▶ _TASK_:
Show, from the records below, all lines that contain the word "pole".
[MATERIAL FOR THE TASK — start]
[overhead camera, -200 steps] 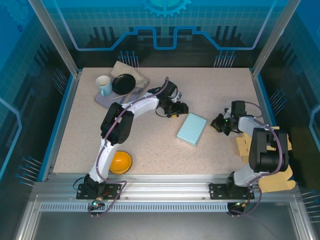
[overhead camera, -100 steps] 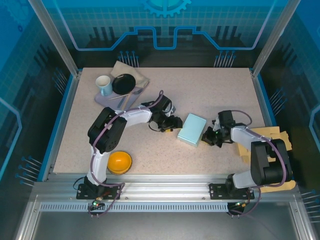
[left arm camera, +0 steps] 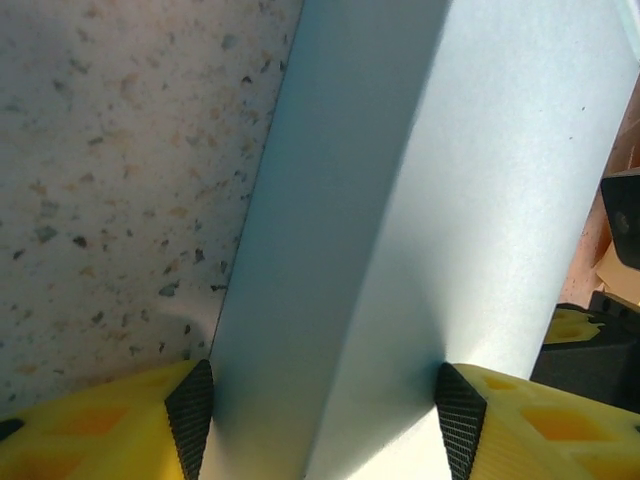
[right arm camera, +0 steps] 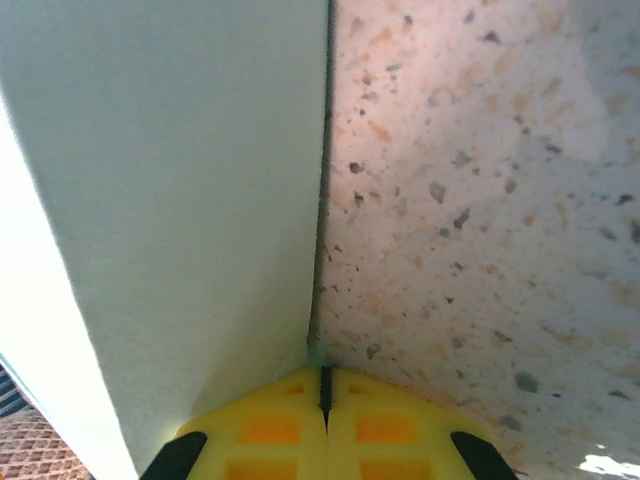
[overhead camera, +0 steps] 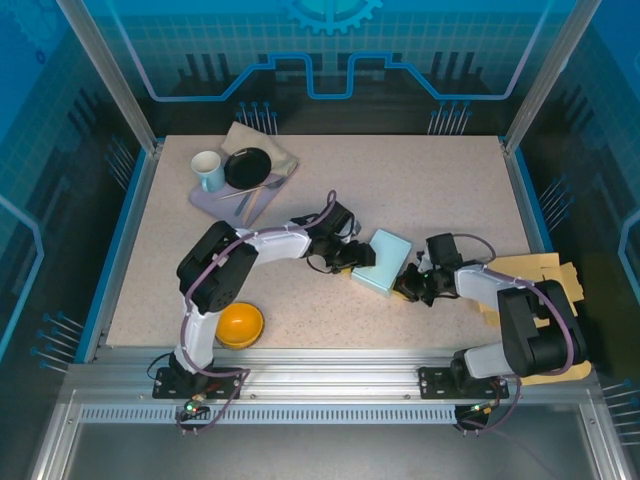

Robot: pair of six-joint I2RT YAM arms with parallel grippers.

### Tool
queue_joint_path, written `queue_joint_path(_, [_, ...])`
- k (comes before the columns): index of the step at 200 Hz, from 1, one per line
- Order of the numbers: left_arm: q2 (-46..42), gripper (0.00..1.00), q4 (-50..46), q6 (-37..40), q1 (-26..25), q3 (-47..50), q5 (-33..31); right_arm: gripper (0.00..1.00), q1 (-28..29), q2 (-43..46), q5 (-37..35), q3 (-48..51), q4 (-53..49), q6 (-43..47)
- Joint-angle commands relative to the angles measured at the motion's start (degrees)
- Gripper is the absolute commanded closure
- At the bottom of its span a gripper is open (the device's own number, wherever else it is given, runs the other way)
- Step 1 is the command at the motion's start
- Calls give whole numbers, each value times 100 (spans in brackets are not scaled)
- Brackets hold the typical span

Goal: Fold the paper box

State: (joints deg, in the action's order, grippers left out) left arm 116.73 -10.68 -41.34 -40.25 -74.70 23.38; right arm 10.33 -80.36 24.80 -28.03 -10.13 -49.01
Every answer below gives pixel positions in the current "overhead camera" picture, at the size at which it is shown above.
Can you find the teal paper box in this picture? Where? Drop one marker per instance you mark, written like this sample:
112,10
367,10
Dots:
382,265

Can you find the yellow paper box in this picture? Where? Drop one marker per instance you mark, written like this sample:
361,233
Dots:
525,265

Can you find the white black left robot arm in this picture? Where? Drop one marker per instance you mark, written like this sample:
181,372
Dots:
280,247

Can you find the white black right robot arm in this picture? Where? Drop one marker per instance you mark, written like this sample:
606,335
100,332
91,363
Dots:
475,280

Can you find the silver metal fork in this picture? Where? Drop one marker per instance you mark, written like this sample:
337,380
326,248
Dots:
276,183

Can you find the light wooden stick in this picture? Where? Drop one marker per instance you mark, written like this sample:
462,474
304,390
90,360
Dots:
251,205

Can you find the orange bowl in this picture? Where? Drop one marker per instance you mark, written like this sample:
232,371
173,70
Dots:
242,322

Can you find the black round plate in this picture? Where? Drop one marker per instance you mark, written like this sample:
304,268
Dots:
247,167

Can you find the lavender plastic tray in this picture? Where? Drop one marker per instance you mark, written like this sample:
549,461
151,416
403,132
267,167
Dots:
210,202

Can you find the light blue mug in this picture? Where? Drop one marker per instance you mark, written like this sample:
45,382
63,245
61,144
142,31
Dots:
212,175

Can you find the beige cloth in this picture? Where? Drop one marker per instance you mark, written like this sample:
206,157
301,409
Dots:
245,135

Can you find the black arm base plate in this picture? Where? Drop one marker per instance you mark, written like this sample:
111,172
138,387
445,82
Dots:
435,382
167,385

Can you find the aluminium mounting rail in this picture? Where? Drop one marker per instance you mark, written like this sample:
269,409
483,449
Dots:
325,375

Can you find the aluminium side rail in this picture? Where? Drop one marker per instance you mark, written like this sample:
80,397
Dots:
519,180
127,240

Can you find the aluminium frame post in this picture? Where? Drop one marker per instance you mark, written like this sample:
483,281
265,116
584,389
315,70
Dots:
115,85
545,85

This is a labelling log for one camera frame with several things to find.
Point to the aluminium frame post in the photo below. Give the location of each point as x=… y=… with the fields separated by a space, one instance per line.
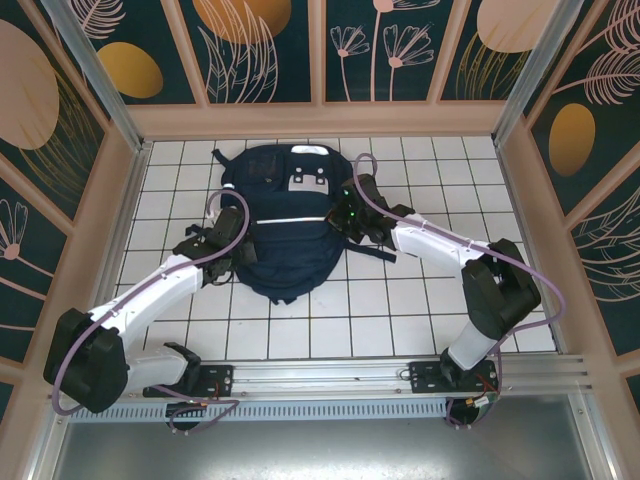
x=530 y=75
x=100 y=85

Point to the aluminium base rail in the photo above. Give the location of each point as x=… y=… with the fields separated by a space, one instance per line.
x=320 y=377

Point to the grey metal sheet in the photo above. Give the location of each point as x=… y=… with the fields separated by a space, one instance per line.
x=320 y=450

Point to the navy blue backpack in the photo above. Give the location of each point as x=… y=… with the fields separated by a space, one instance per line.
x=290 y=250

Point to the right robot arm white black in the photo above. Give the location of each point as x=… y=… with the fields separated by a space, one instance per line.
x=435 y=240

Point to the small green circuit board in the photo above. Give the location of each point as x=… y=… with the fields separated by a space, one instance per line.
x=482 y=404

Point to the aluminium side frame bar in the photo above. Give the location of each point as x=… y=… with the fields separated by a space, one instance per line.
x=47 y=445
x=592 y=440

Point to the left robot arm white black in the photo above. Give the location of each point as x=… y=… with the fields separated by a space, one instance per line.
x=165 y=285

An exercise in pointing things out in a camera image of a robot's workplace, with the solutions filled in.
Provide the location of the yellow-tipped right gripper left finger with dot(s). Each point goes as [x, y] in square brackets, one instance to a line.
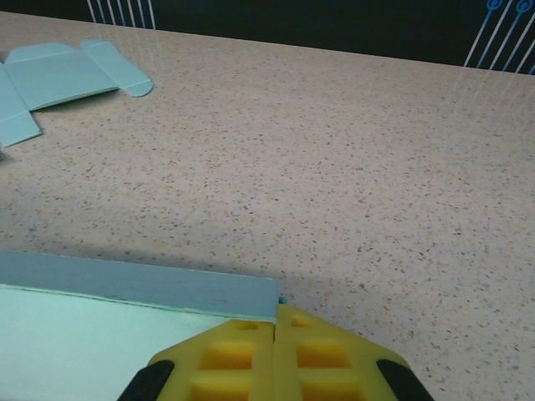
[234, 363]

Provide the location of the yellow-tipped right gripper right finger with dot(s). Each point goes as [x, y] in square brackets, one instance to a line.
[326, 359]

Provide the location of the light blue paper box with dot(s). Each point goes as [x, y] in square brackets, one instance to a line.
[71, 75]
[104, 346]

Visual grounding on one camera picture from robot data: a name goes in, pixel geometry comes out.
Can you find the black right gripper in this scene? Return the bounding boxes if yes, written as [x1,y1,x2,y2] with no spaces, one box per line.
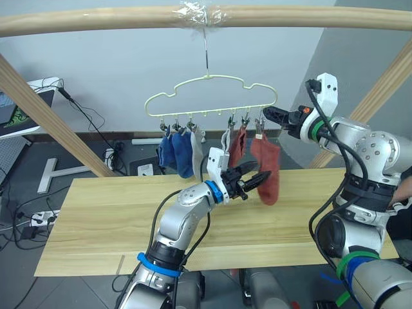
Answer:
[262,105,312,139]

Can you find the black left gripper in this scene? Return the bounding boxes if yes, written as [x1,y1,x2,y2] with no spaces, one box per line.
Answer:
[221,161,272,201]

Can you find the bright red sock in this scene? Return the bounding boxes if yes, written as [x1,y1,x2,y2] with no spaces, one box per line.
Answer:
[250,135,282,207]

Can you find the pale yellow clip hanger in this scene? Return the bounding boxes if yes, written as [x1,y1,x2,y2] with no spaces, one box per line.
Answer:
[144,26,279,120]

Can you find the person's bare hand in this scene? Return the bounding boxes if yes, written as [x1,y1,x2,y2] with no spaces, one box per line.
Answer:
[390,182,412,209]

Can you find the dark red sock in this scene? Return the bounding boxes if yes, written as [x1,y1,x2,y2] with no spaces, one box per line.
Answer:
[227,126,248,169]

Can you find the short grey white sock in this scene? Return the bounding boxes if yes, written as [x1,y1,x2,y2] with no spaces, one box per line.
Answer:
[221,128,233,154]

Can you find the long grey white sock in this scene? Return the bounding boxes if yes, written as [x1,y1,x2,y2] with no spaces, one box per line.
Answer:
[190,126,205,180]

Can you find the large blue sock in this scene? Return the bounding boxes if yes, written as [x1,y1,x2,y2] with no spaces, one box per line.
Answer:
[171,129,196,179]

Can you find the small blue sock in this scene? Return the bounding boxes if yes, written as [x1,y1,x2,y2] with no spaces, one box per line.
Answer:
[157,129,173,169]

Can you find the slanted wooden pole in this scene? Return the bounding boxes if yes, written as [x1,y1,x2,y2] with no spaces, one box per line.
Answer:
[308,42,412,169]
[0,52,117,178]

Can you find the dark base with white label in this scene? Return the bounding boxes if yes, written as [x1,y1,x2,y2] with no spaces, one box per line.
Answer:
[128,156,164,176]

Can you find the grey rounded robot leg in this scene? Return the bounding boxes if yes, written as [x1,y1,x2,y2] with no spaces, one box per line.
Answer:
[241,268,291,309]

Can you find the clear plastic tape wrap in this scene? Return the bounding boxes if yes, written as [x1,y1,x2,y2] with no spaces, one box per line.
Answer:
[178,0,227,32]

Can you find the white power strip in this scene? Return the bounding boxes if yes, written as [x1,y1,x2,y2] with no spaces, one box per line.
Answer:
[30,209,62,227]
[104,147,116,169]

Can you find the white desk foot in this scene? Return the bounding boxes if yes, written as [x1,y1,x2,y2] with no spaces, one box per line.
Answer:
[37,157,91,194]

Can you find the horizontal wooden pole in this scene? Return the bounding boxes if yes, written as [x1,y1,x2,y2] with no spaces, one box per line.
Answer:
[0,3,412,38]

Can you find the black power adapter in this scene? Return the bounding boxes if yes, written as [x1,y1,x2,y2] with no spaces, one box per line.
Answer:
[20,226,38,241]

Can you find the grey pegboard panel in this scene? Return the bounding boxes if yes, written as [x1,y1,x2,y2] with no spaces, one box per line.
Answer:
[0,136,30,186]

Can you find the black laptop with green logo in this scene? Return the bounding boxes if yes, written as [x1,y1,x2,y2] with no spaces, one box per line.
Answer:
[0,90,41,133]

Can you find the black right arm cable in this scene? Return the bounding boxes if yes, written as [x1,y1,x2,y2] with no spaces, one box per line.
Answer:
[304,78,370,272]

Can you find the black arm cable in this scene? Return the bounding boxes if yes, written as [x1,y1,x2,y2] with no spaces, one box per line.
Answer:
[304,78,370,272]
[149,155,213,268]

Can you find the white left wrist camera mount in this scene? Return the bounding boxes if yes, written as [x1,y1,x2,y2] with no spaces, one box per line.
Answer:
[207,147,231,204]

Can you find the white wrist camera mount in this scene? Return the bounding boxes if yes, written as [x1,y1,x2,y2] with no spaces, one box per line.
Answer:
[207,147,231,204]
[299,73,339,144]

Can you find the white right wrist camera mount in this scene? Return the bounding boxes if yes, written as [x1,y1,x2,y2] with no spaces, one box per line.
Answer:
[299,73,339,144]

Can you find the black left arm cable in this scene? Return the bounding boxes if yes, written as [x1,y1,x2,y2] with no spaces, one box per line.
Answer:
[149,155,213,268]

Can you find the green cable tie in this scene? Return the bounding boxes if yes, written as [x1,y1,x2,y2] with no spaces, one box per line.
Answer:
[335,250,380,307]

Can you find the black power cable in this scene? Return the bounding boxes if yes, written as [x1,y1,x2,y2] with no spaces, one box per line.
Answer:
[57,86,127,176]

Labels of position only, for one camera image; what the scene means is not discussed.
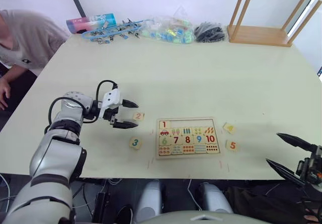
[MATERIAL FOR THE TASK — finish]
▶ _ANSWER SPACE_:
Can you find the slanted wooden pole in this scene? Return the bounding boxes if yes, written as [x1,y1,x2,y2] with no spaces, one box per line.
Can you find the horizontal wooden pole in this scene? Return the bounding boxes if yes, written as [x1,y1,x2,y2] with no spaces, one box per line.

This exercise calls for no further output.